Toute la journée, il garda sa bonne humeur et sa sérénité, se répétant à chaque instant:
--Évidemment, ce testament n'a aucune valeur; il ne peut pas en avoir.
Mais, à la longue, cette répétition même finit par l'amener à se demander si lorsqu'un fait porte en soi tous les caractères de l'évidence, on se préoccupe de cette évidence: reconnue et constatée, c'est fini; quand le soleil brille, on ne pense pas à se dire: «il est évident qu'il fait jour.» N'est-il pas admis que la répétition d'un même mot est une indication à peu près certaine du caractère de celui qui le prononce machinalement, un aveu de ses soucis, une confession de ses désirs? Si ce testament était réellement sans valeur, pourquoi se répéter à chaque instant qu'évidemment il n'en avait aucune? répéter n'est pas prouver.
Et puis, il fallait reconnaître aussi que le point de vue auquel on se place pour juger un acte peut modifier singulièrement la valeur qu'on lui attribue. Ce n'était pas en étranger, dégagé de tout intérêt personnel, qu'il examinait la validité de ce testament. Qu'au lieu d'instituer le capitaine légataire universel, ce fût Anie qu'il instituât, comment le jugerait-il? Trouverait-il encore qu'évidemment il n'avait aucune valeur? Ou bien, sans aller jusque-là, ce qui était excessif, que ce fût Rébénacq qui découvrit le testament, qu'en penserait-il? Notaire de Gaston, son conseil, jusqu'à un certain point son confident, en tout cas en situation mieux que personne de se rendre compte des mobiles qui l'avaient dicté, et de ceux qui plus tard l'avaient fait reprendre pour le reléguer avec des papiers insignifiants, le déclarerait-il nul? En un mot, les conclusions d'une conscience impartiale seraient-elles les mêmes que celles d'une conscience qui ne pouvait pas se placer au-dessus de considérations personnelles?

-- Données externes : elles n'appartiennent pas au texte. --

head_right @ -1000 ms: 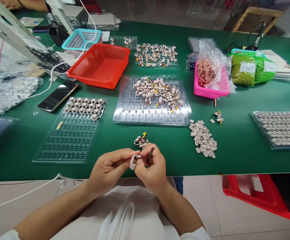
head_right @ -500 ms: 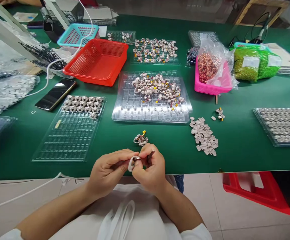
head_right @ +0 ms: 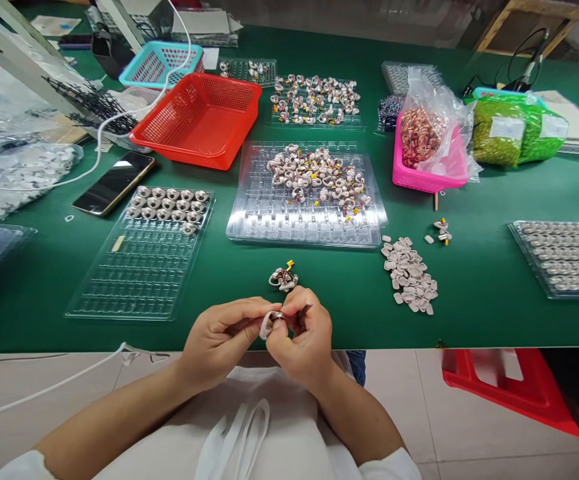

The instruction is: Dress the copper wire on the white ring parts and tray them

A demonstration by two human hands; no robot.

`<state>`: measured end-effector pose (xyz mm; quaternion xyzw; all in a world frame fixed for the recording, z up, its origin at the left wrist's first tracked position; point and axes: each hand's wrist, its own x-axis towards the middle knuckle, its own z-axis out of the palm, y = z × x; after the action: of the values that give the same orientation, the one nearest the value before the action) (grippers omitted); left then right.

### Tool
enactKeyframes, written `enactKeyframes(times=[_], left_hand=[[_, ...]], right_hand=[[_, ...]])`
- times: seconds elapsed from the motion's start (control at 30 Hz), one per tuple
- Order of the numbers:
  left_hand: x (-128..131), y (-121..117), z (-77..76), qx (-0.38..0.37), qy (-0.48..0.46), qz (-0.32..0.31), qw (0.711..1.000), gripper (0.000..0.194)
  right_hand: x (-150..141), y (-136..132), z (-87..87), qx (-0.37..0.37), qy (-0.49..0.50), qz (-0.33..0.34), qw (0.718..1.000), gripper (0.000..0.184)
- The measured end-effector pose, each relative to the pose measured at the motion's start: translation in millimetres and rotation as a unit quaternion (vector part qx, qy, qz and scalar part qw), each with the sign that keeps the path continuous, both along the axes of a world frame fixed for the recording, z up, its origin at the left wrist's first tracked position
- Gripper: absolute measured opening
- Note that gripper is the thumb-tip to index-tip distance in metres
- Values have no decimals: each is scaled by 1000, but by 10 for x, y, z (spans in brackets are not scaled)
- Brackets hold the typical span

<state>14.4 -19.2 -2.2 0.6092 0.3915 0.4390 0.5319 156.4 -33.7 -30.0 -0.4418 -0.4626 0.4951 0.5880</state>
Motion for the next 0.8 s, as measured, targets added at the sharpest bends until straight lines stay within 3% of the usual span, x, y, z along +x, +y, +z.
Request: enactKeyframes(times=[0.43, 0.67, 0.8], left_hand=[[-34, -50, 75, 59, -7, -3, 998, 26], [-24, -7, 27, -33, 30, -14, 999, 24], [-22, 98, 29, -94, 19, -57, 994, 27]], right_hand=[[-51, -57, 63, 24, 10, 3, 1000, 25], [18, 34, 13, -48, 22, 30, 998, 20], [203, 90, 62, -102, -20, 96, 990, 17]])
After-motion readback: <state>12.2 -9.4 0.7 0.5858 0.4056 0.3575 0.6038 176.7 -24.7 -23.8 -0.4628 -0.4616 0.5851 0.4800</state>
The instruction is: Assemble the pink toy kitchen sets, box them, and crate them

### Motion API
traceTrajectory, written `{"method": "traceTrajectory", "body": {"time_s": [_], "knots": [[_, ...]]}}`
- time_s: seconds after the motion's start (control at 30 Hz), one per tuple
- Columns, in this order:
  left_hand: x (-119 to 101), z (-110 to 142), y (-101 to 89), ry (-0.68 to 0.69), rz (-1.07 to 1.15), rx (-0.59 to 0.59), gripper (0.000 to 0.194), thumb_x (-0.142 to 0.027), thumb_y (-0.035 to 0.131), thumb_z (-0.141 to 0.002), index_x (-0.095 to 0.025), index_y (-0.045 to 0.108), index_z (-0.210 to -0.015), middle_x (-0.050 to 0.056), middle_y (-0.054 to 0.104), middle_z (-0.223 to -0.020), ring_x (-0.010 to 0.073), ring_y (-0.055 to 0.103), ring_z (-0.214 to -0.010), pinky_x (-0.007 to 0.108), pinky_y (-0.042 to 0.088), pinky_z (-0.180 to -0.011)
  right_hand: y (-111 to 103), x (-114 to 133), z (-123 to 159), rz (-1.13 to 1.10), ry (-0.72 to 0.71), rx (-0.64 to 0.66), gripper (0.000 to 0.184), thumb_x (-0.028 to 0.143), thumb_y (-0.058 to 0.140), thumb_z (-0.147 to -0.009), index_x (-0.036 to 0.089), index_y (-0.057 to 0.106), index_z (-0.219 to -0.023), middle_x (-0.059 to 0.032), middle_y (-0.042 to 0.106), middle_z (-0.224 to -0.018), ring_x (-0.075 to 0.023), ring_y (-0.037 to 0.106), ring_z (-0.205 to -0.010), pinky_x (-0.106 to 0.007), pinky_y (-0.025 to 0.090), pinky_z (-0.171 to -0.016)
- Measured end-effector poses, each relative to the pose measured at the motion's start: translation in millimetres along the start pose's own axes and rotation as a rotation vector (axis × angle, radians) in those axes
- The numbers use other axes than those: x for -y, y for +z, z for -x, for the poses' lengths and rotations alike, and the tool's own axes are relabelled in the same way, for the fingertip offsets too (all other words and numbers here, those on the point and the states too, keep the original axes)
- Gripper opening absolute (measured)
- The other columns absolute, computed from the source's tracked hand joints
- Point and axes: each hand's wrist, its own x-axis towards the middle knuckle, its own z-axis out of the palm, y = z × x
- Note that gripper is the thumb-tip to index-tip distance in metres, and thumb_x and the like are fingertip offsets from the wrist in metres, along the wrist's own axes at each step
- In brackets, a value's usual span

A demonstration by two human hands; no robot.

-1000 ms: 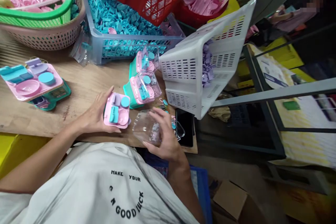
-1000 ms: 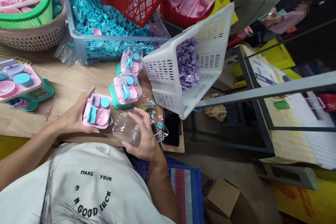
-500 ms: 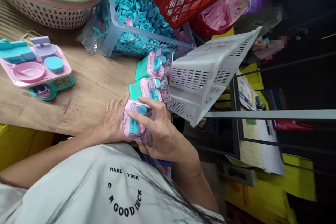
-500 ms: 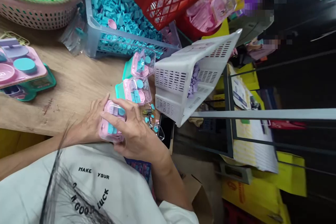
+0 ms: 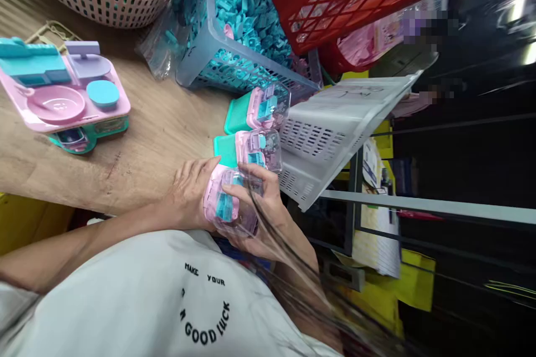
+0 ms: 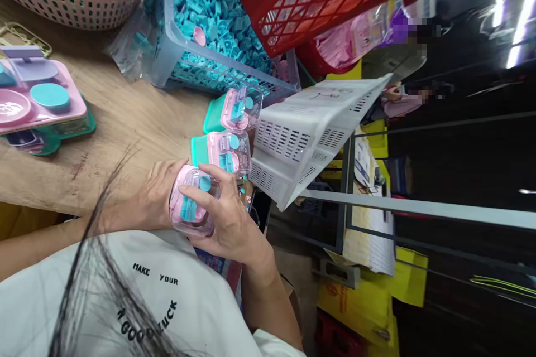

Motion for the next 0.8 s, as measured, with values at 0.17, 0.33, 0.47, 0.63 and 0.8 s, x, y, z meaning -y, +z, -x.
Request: {"method": "traceTrajectory", "body": {"time_s": [0.17, 0.33, 0.47, 0.63, 0.8], "knots": [[-0.3, 1.1, -0.7, 0.009, 0.003, 0.008, 0.116, -0.061, 0.081, -0.064, -0.015, 0.024, -0.155, 0.021, 0.05, -0.144, 0.0386, 0.048, -0.127, 0.053, 0.04, -0.106, -2.3, -2.3, -1.5, -0.017, -0.003, 0.043, 0.075, 0.025, 0.08, -0.074, 0.031, 0.046, -0.141, -0.013, 0.03, -0.15, -0.0355, 0.046, -0.14, -0.054, 0.051, -0.109], [0.2, 0.6, -0.1, -0.003, -0.007, 0.034, 0.118, -0.059, 0.081, -0.063, -0.015, 0.024, -0.155, 0.021, 0.049, -0.146, 0.0401, 0.047, -0.129, 0.055, 0.04, -0.106, -4.2, -1.2, -3.8, -0.005, -0.009, 0.054, 0.072, 0.025, 0.078, -0.077, 0.031, 0.045, -0.141, -0.0138, 0.031, -0.15, -0.0349, 0.044, -0.14, -0.054, 0.051, -0.108], [0.8, 0.1, 0.6, 0.008, -0.007, 0.024, 0.118, -0.067, 0.077, -0.065, -0.013, 0.024, -0.155, 0.022, 0.05, -0.144, 0.04, 0.048, -0.127, 0.055, 0.039, -0.106, -4.1, 1.1, -7.0, 0.001, -0.028, 0.042, 0.065, 0.03, 0.08, -0.08, 0.027, 0.049, -0.138, -0.0154, 0.032, -0.147, -0.0351, 0.044, -0.139, -0.052, 0.05, -0.109], [1.7, -0.3, 1.1, 0.005, -0.004, 0.02, 0.118, -0.068, 0.078, -0.064, -0.014, 0.024, -0.155, 0.022, 0.05, -0.144, 0.0402, 0.048, -0.128, 0.056, 0.04, -0.106, 2.7, -1.5, -6.6, -0.036, -0.06, -0.049, 0.063, 0.034, 0.079, -0.081, 0.029, 0.05, -0.137, -0.014, 0.035, -0.146, -0.0343, 0.047, -0.137, -0.053, 0.051, -0.11], [1.8, -0.5, 2.2, 0.021, -0.018, 0.0, 0.116, -0.067, 0.079, -0.063, -0.013, 0.028, -0.152, 0.022, 0.052, -0.142, 0.0397, 0.049, -0.127, 0.055, 0.041, -0.105, 1.2, -4.8, -6.9, -0.054, -0.047, -0.012, 0.059, 0.034, 0.075, -0.085, 0.031, 0.049, -0.138, -0.0131, 0.034, -0.146, -0.0338, 0.045, -0.139, -0.054, 0.049, -0.112]]}}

La question était grave, et, lorsqu'elle se présenta à son esprit, elle le frappa fortement, sa tranquillité fut troublée, sa sérénité s'envola, et au lieu de s'endormir lourdement, comme il était tout naturel après une nuit sans sommeil, il retomba dans les agitations et les perplexités de la veille.
Vingt fois il décida de s'ouvrir dès le lendemain à Rébénacq pour s'en remettre à son jugement; mais il n'avait pas plutôt pris cette résolution, qui, au premier abord, semblait tout concilier, qu'il l'abandonnait: car, enfin, était-il assuré de rencontrer chez Rébénacq, ou chez tout autre, les conditions de droiture, d'indépendance, d'impartialité de jugement, que par une exagération de conscience il ne se reconnaissait pas en lui-même, telles qu'il les aurait voulues? Ce n'était rien moins que leur repos à tous, leur bonheur, la vie de sa femme, l'avenir de sa fille, qu'il allait remettre aux mains de celui qu'il consulterait; et, devant une aussi lourde responsabilité, il avait le droit de rester hésitant, plus que le droit, le devoir.